Problem requirements ->
Output each record below exactly. No images go in the copy.

Records for this task ->
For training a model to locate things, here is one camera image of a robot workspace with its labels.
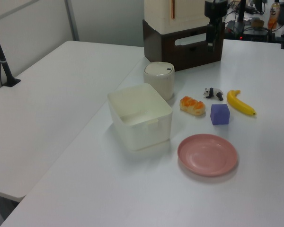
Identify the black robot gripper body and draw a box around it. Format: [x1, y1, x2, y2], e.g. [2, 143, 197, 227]
[204, 0, 228, 25]

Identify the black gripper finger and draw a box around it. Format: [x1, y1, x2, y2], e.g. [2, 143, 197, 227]
[214, 22, 222, 43]
[206, 23, 215, 52]

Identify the cream round flip-lid trash can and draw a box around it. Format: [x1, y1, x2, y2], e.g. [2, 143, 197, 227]
[142, 61, 176, 100]

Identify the dark brown drawer cabinet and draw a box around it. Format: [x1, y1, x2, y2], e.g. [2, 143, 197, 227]
[142, 19, 225, 72]

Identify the black device with red light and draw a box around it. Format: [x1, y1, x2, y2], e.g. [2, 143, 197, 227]
[239, 27, 270, 43]

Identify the brown tape roll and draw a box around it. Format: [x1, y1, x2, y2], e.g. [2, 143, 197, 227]
[250, 19, 265, 28]

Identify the cream mini fridge toy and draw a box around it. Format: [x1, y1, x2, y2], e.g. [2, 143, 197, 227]
[143, 0, 209, 34]

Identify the black and white panda figurine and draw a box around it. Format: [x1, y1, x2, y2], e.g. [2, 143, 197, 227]
[203, 87, 224, 101]

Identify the orange drink bottle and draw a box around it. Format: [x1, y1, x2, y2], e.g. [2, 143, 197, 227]
[266, 0, 281, 30]

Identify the orange glazed toy bread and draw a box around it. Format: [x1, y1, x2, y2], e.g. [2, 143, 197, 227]
[179, 96, 206, 116]

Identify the yellow toy banana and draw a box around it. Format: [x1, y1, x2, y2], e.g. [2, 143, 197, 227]
[227, 89, 257, 116]

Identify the purple cube block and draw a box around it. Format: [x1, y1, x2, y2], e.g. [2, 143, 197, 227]
[210, 104, 231, 126]

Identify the white rectangular plastic storage box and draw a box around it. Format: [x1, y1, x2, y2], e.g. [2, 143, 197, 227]
[107, 83, 173, 152]

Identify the pink round plate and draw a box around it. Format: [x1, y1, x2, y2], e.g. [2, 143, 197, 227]
[177, 133, 239, 177]

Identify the black vertical stand post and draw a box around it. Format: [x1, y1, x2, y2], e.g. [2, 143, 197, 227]
[236, 0, 247, 24]

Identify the grey partition frame post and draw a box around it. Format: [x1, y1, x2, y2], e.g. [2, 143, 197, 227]
[65, 0, 80, 42]

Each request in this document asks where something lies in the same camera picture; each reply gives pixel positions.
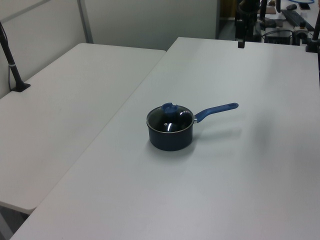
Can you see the black box device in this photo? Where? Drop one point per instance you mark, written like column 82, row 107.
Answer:
column 278, row 36

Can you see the glass lid with blue knob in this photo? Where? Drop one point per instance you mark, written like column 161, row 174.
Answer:
column 169, row 120

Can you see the black computer mouse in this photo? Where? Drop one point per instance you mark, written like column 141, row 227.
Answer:
column 291, row 7

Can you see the black computer keyboard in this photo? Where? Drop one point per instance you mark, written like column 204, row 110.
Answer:
column 295, row 16

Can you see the white device with black knob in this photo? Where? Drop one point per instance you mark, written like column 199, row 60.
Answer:
column 301, row 31

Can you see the black camera pole with clamp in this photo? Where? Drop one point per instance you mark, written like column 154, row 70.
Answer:
column 315, row 30

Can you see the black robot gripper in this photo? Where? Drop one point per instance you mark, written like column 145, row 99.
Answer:
column 247, row 8

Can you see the black camera pole with base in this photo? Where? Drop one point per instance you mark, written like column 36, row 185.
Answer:
column 13, row 70

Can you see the grey metal partition post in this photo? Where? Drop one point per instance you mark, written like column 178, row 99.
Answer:
column 85, row 20

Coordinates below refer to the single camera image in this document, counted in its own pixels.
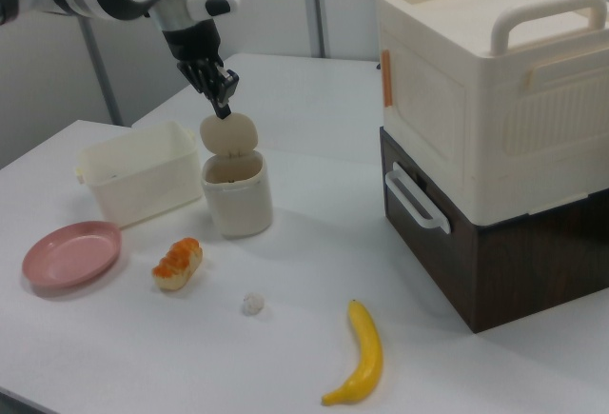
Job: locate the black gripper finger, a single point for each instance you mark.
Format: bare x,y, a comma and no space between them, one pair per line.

Written answer ->
For training a model to locate things, here is one camera image of a robot workspace with its labels.
Identify the black robot gripper body and draw a box around it. Format: [x1, y1, x2, y2], e.g. [2, 143, 197, 227]
[204, 0, 228, 25]

Identify the black gripper finger and draw a box around it. Format: [x1, y1, x2, y2], e.g. [2, 143, 197, 227]
[214, 22, 222, 43]
[206, 23, 215, 52]

Identify the cream round flip-lid trash can and draw a box around it. Format: [x1, y1, x2, y2], e.g. [2, 143, 197, 227]
[142, 61, 176, 100]

Identify the dark brown drawer cabinet and draw a box around it. Format: [x1, y1, x2, y2], e.g. [2, 143, 197, 227]
[142, 19, 225, 72]

Identify the black device with red light and draw a box around it. Format: [x1, y1, x2, y2], e.g. [2, 143, 197, 227]
[239, 27, 270, 43]

Identify the brown tape roll and draw a box around it. Format: [x1, y1, x2, y2], e.g. [2, 143, 197, 227]
[250, 19, 265, 28]

Identify the cream mini fridge toy and draw a box around it. Format: [x1, y1, x2, y2], e.g. [2, 143, 197, 227]
[143, 0, 209, 34]

Identify the black and white panda figurine and draw a box around it. Format: [x1, y1, x2, y2], e.g. [2, 143, 197, 227]
[203, 87, 224, 101]

Identify the orange drink bottle and draw a box around it. Format: [x1, y1, x2, y2], e.g. [2, 143, 197, 227]
[266, 0, 281, 30]

Identify the orange glazed toy bread and draw a box around it. Format: [x1, y1, x2, y2], e.g. [2, 143, 197, 227]
[179, 96, 206, 116]

Identify the yellow toy banana and draw a box around it. Format: [x1, y1, x2, y2], e.g. [2, 143, 197, 227]
[227, 89, 257, 116]

Identify the purple cube block and draw a box around it. Format: [x1, y1, x2, y2], e.g. [2, 143, 197, 227]
[210, 104, 231, 126]

Identify the white rectangular plastic storage box and draw a box around it. Format: [x1, y1, x2, y2], e.g. [2, 143, 197, 227]
[107, 83, 173, 152]

Identify the pink round plate and draw a box around it. Format: [x1, y1, x2, y2], e.g. [2, 143, 197, 227]
[177, 133, 239, 177]

Identify the black vertical stand post and draw a box around it. Format: [x1, y1, x2, y2], e.g. [2, 143, 197, 227]
[236, 0, 247, 24]

Identify the grey partition frame post and draw a box around it. Format: [x1, y1, x2, y2], e.g. [2, 143, 197, 227]
[65, 0, 80, 42]

Each request in this document asks where something lies in the same camera picture; each reply gives pixel positions.
Can you see the black box device in this photo? Where? Drop one point per instance you mark, written like column 82, row 107.
Answer:
column 278, row 36

Can you see the glass lid with blue knob in this photo? Where? Drop one point per instance you mark, written like column 161, row 174.
Answer:
column 169, row 120

Can you see the black computer mouse in this photo? Where? Drop one point per instance you mark, written like column 141, row 227.
Answer:
column 291, row 7

Can you see the black computer keyboard in this photo? Where? Drop one point per instance you mark, written like column 204, row 110.
Answer:
column 295, row 16

Can you see the white device with black knob in this photo? Where? Drop one point per instance you mark, written like column 199, row 60.
Answer:
column 301, row 31

Can you see the black camera pole with clamp in this photo? Where? Drop one point per instance you mark, written like column 154, row 70.
Answer:
column 315, row 30

Can you see the black robot gripper in this photo? Where? Drop one point per instance you mark, written like column 145, row 99.
Answer:
column 247, row 8

Can you see the black camera pole with base in this photo? Where? Drop one point per instance you mark, written like column 36, row 185.
Answer:
column 13, row 70

Can you see the grey metal partition post in this photo? Where? Drop one point per instance you mark, written like column 178, row 99.
Answer:
column 85, row 20

Coordinates below refer to the single camera image in this document, counted in its own pixels.
Job: locate the black gripper finger, a single point for each instance you mark.
Format: bare x,y, a comma and no space between them, one pair per line.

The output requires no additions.